La cotisation est recouvrée l’année qui suit l’année considérée, mentionnée aux 1° et 2° du présent article, selon les dispositions des sections 2 à 4 du chapitre III et du chapitre IV du titre IV du livre II du présent code, sous réserve des adaptations prévues par décret du Conseil d’Etat.
Les agents des administrations fiscales communiquent aux organismes mentionnés aux articles L. 213-1 et L. 752-2 les informations nominatives déclarées pour l’établissement de l’impôt sur le revenu par les personnes remplissant les conditions mentionnées au premier alinéa de l’article L. 380 2, conformément à l’article L. 152 du livre des procédures fiscales. "
L’article D. 380-1 du code de la sécurité sociale, dans sa version applicable, est venu déterminer que les revenus d’activité devaient être inférieurs à un seuil fixé à 10 % du plafond annuel de la sécurité sociale (PASS) au titre de l’année civile pour laquelle la CSM était due, et les cotisants devaient disposer de revenus du capital supérieurs à 25 % du PASS.

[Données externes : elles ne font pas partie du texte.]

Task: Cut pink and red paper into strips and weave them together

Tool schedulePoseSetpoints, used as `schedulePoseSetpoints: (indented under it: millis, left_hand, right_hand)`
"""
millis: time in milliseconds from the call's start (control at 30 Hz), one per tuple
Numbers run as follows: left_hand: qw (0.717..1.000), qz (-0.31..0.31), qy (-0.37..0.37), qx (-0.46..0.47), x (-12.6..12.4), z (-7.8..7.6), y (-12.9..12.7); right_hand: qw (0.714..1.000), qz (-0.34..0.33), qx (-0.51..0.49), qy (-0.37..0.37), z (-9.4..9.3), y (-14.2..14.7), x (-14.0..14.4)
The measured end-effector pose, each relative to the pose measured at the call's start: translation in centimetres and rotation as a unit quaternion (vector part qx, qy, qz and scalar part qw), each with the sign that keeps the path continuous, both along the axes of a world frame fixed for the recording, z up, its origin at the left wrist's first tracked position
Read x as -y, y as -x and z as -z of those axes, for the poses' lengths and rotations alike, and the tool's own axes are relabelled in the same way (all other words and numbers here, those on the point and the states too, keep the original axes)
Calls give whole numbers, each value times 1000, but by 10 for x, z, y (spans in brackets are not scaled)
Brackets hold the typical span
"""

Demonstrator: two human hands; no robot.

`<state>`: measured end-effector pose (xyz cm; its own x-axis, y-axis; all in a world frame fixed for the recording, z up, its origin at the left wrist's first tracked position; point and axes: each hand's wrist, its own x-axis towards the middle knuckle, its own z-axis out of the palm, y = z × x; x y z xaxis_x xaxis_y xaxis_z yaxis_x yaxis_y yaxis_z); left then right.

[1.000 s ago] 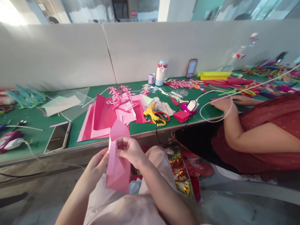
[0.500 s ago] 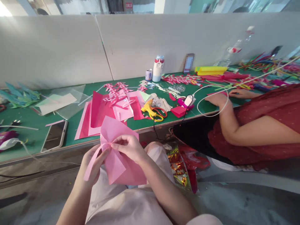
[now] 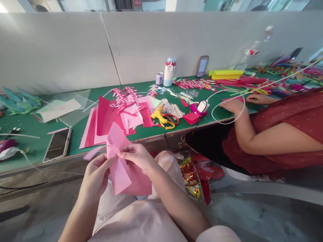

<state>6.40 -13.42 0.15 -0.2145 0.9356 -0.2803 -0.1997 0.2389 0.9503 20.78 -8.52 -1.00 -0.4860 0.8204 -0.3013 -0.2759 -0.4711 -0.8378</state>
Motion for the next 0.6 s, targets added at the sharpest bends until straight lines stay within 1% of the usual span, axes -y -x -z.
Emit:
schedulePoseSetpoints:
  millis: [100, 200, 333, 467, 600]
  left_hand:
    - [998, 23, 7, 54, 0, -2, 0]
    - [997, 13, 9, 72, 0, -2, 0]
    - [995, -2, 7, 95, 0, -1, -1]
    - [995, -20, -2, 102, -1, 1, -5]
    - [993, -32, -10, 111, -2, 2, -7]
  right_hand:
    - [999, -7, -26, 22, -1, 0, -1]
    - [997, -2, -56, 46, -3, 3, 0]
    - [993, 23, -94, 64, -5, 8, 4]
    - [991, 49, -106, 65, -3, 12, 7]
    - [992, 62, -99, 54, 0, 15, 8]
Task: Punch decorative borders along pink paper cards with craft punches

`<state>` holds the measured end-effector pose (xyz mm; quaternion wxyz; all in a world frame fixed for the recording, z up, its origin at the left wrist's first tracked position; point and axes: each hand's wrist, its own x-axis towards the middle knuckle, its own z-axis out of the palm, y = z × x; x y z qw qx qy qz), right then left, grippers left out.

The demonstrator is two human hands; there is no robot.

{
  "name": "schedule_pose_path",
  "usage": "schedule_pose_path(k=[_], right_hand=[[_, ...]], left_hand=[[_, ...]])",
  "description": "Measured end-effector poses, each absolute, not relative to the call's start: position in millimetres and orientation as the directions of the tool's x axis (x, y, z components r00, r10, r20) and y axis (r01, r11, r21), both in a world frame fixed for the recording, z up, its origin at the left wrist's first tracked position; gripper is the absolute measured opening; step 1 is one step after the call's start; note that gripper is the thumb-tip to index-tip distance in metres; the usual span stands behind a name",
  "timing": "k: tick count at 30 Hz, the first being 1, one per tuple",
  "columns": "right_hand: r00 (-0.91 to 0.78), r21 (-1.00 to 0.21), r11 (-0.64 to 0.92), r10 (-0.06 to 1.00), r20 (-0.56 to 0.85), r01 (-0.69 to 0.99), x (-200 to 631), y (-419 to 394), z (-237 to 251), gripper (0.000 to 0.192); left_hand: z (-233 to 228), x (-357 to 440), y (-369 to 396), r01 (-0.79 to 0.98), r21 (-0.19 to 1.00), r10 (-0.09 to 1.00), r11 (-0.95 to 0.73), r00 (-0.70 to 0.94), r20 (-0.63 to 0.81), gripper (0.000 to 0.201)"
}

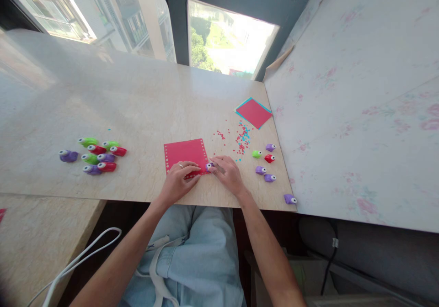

Mme [V] ne conteste pas remplir, sur les années considérées, la condition de résidence stable et régulière en France, ainsi que celles prévues aux 1° et 2° de l’article L. 380-2 du code de la sécurité sociale puisque si elle n’avait perçu aucun revenu professionnel, elle avait néanmoins perçu des revenus du capital supérieurs à 25 % du PASS et n’avait, en outre, perçu aucune pension, rente ou chômage.
Dès lors, l’affiliation d’une personne à la PUMA étant, en vertu de ces textes, de droit au moment même où sont réunies les conditions de son assujettissement, aucune obligation d’informer préalablement les intéressés sur des démarches relativement à cette affiliation, de droit, n’a de raison d’être à la charge de l’organisme de recouvrement.
Le moyen tiré de l’absence d’une telle information dispensée par l’Urssaf est par conséquent inopérant, de même que l’absence de prise en charge par la cpam des frais de santé engagés par Mme [V] en 2016 et 2017, circonstance dont l’Urssaf ne peut être tenue, ne peut faire obstacle au recouvrement par cet organisme de la CSM due au titre de ces deux années.
Enfin la cour n’étant saisie que de la contestation de la CSM, n’a pas à trancher un litige concernant l’affiliation, d’autant que l’organisme concerné n’a pas été appelé à la présente procédure.
Les moyens de ce chef étant inopérants et Mme [V] ne contestant pas les modalités de calcul à titre subsidiaire ni le montant retenu, ses demandes doivent par conséquent être rejetées par voie de confirmation, en toutes ses dispositions, du jugement déféré.
Compte tenu de la solution donnée au présent litige, il y a lieu de laisser la charge des dépens d’appel à Mme [V], sans qu’il y ait lieu de faire application des dispositions de l’article 700 du code de procédure civile en faveur de l’Urssaf, dont la demande présentée à ce titre sera donc rejetée.
PAR CES MOTIFS
La Cour statuant en audience publique, par décision contradictoire,
Rejette le moyen tiré de l’irrecevabilité de l’appel ;
Confirme le jugement du 7 juin 2022 en toutes ses dispositions ;
Y ajoutant,
Rejette la demande de l’Urssaf de Franche-Comté au titre de l’article 700 du code de procédure civile ;
Condamne Mme [V] aux dépens d’appel.